How CREA Keeps Answers Accurate
Quick Answer
Plain-language overview for stewards, branch officers, and union leadership. Draft — convention trust asset.
CREA is a research tool built for postal union representatives. It helps you find the relevant arbitration cases, contract articles, and handbook sections for a grievance in seconds — and it is built to be honest about what it knows. This page explains, in plain language, the safeguards that keep its answers grounded.
CREA is a research tool, not legal advice. It speeds up your research; it does not replace your national business agent, advocate, or your own judgment. Always verify a citation before you rely on it.
1. Every citation is checked against real documents
When CREA cites an arbitration award, a contract article, or a handbook section, that citation is verified against CREA's actual library of source documents before you ever see it. If a citation can't be matched to a real document in the corpus, it is detected and stripped before the answer is served rather than shown. CREA also corrects a citation's title when it doesn't match the real document, and when a case's outcome is unclear or the record conflicts, it suppresses the outcome claim rather than guess whether the case was won or lost. The goal is simple: if CREA shows you a case number or a section, it points to a real document — though you should still read it to confirm it fits your facts.
CREA's library spans thousands of arbitration cases, USPS manuals and handbooks (ELM, JCAM, the National Agreement, and more), and Step-4 settlements and memoranda.
2. Answers stay scoped to your union's contract
Your account is tied to your union (NALC, APWU, NPMHU, or NRLCA).

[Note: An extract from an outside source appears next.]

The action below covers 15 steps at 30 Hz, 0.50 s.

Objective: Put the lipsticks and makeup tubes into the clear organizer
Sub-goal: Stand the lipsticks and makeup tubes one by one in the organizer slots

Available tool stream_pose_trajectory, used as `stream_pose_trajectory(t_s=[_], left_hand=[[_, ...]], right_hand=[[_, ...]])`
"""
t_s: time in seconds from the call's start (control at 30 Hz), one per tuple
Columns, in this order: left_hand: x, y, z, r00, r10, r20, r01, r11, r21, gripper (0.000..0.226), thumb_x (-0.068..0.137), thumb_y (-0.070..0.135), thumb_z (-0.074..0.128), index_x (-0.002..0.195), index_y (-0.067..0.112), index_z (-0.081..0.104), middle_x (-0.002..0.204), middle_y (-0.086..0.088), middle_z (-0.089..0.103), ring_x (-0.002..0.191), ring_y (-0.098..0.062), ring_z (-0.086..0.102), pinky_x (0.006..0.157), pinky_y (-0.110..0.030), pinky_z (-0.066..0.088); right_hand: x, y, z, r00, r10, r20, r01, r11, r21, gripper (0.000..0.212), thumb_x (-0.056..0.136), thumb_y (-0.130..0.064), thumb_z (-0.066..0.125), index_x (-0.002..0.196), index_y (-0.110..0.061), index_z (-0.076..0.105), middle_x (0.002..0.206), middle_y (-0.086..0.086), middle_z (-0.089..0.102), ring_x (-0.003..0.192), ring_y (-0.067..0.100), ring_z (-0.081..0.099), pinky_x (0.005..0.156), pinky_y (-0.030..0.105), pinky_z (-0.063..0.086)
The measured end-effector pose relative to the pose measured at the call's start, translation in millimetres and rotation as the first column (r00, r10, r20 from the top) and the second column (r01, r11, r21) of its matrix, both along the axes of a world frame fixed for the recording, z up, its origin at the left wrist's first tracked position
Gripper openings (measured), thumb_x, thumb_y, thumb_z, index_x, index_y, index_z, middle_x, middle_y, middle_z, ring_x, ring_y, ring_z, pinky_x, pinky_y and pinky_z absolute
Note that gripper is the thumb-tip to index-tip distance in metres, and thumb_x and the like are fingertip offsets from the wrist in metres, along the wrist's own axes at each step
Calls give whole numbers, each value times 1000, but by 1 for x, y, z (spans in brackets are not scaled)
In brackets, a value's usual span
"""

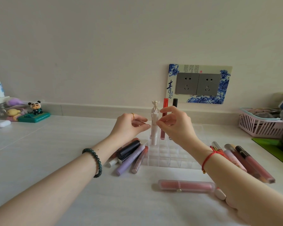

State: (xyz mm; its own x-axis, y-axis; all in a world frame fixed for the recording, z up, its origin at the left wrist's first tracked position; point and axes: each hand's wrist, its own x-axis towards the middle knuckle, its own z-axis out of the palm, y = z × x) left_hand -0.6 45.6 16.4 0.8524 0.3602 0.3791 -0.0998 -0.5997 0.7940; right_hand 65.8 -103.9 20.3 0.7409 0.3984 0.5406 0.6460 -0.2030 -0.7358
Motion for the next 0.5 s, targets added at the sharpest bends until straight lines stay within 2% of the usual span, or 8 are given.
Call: stream_pose_trajectory(t_s=[0.07, 0.13, 0.2, 0.33, 0.5], left_hand=[[-6, 7, 6, 1000, 21, 4, -22, 1000, 22, 22, 75, 27, 73, 96, 20, 67, 82, 9, 68, 83, -2, 62, 58, 4, 39], [-13, 14, 11, 999, 39, 4, -39, 998, 40, 21, 75, 27, 72, 95, 21, 67, 80, 11, 67, 80, 2, 61, 60, 4, 38], [-20, 22, 15, 998, 61, 6, -61, 997, 57, 19, 75, 28, 72, 93, 22, 66, 77, 13, 66, 78, 4, 60, 62, -1, 39], [-34, 36, 20, 995, 97, 18, -98, 992, 80, 17, 75, 28, 72, 91, 22, 67, 76, 14, 65, 78, 4, 59, 70, -10, 39], [-51, 45, 23, 993, 113, 19, -115, 989, 94, 15, 76, 28, 72, 89, 23, 66, 77, 14, 65, 78, 4, 59, 69, -10, 39]], right_hand=[[-1, -3, 3, 1000, -2, 8, 2, 1000, 5, 27, 80, -11, 66, 105, -16, 57, 77, -3, 65, 67, 13, 65, 44, 13, 48], [-2, -7, 7, 999, -16, 34, 16, 1000, 7, 27, 80, -11, 66, 104, -17, 57, 77, -4, 66, 69, 8, 64, 58, 11, 49], [-4, -10, 10, 998, -23, 56, 23, 1000, 3, 27, 79, -12, 67, 104, -17, 58, 79, -3, 67, 72, 5, 64, 67, 14, 50], [-11, -14, 16, 996, -14, 92, 16, 1000, -16, 26, 78, -11, 68, 102, -17, 59, 78, -3, 68, 71, 4, 65, 70, 17, 52], [-22, -16, 19, 995, 22, 102, -16, 998, -58, 23, 79, -11, 68, 98, -20, 59, 76, -8, 66, 69, 1, 65, 62, 10, 51]])
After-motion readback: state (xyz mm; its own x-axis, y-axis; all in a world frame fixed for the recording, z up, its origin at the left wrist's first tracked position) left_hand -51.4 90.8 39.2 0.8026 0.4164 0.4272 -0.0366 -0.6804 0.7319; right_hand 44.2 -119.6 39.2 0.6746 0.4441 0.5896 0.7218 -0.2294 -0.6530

CREA scopes every answer to your contract — it will not hand an NALC steward an APWU article, or quote another craft's arbitration awards at you. If your union isn't yet known, CREA stays deliberately conservative rather than guessing. This protects you from the single most dangerous kind of error: confidently citing the wrong union's rules.
3. A nightly quality audit checks a battery of representative questions
Every night, an automated audit re-checks a battery of representative questions against known-good answers ("gold standard"). If answer quality slips on any tracked question, the system flags it for review. This means quality is monitored continuously, not just at launch.
4. It won't invent a citation to fill a gap
When the source documents don't support a claim, CREA does not manufacture a case number, section, or quote to cover the gap. The unsupported citation is stripped and the gap is flagged for you (for example, a note that no supporting precedent was found in your union's corpus) — so you get a shorter, sourced answer instead of a confident invented one. A gap you can see beats a guess you can't.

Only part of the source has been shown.